To this end, young individuals aged between 12 and 18 with TTM will be randomly assigned to the CTP condition vs. a wait-list condition. Participants in the CTP condition will receive eight 30-min training sessions over a 4-week period and will be assessed at three time points. Participants in the wait-list will be evaluated at baseline and post-training assessments, and will be allowed to receive the CTP after completing the post-training assessment. Wait-list controls who choose to cross over to the CTP condition will also provide a small replication sample to test the effect of our response inhibition training.

There are three primary implications from this work. First, demonstrating successful enhancement in response inhibition by our proposed CTP is expected to create ample opportunities for clinical research not only on TTM, but also for numerous other psychiatric problems in which poor response inhibition is implicated (e.g., Chronic Skin Picking, Tourette Syndrome, OCD, and ADHD).

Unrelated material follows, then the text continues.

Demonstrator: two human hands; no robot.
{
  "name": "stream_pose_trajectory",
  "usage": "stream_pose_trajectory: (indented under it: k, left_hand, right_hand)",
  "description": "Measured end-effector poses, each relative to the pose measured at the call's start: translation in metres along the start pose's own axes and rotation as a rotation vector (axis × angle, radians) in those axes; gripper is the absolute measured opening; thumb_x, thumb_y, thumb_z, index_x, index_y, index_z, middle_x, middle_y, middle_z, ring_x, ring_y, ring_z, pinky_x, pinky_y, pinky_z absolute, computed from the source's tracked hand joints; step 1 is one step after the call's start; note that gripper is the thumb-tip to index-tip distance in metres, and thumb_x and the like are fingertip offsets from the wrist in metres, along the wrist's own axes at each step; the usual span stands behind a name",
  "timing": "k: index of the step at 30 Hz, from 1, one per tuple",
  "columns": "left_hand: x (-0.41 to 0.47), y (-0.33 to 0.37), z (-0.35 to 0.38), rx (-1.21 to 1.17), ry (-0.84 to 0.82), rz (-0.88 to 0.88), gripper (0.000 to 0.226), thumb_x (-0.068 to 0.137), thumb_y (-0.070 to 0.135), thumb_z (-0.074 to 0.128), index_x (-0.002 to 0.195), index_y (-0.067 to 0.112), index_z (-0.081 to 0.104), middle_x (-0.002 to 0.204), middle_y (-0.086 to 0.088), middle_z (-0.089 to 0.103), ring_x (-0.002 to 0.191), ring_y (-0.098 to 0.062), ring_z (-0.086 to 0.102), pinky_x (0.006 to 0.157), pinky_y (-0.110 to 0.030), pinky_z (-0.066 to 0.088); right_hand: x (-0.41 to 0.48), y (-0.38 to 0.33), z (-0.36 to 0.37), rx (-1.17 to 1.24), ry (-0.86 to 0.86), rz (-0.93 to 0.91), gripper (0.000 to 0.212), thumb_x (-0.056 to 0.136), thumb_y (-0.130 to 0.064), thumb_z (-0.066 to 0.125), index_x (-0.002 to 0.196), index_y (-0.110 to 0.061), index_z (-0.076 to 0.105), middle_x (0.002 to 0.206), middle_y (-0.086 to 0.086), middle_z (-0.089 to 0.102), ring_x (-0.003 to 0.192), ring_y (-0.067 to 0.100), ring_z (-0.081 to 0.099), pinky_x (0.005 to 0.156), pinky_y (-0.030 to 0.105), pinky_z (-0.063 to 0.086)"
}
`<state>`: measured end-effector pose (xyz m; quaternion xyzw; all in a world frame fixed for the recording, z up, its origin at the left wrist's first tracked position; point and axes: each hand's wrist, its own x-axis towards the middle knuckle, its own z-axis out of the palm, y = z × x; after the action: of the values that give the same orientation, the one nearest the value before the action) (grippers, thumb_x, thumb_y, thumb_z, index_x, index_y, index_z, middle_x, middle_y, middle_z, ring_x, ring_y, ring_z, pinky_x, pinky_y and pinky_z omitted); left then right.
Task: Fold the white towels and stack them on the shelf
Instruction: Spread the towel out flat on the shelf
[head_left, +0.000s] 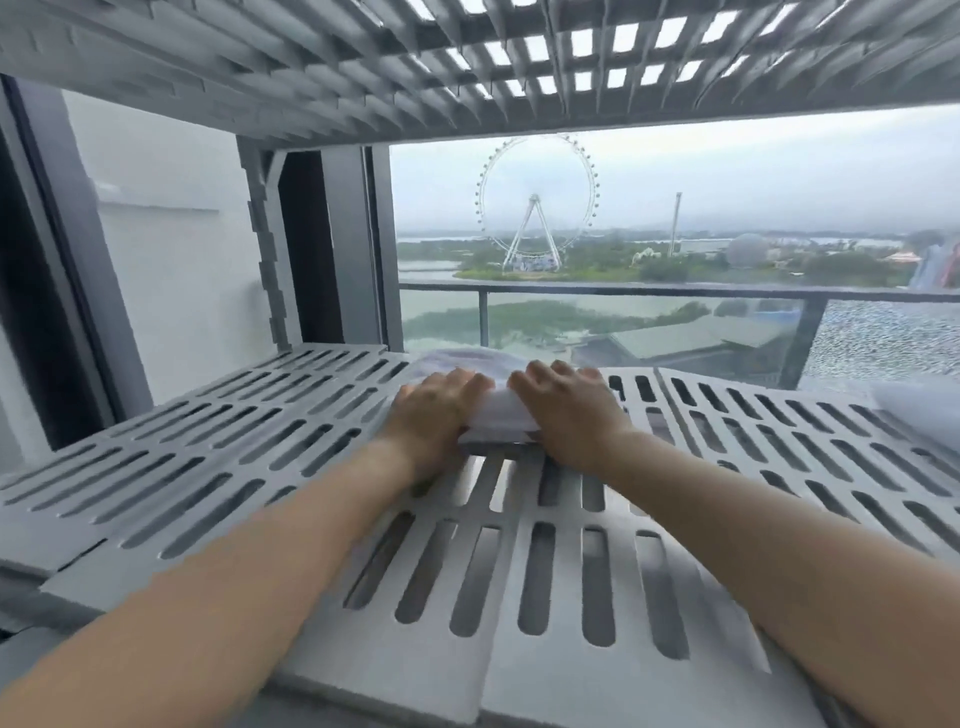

This research has the potential to produce a highly cost-efficient self-administered intervention for TTM. Upon establishing efficacy, CTPs may be easily integrated into various contexts, examples include CTPs as an adjunctive intervention to existing behavioral and/or pharmacological treatments, an instrument to identify and help at-risk individuals for preventative training, a stand-alone short-term intervention, and a remote web-based self-help intervention for individuals who have no easy access to treatment resources or are reluctant to seek treatment.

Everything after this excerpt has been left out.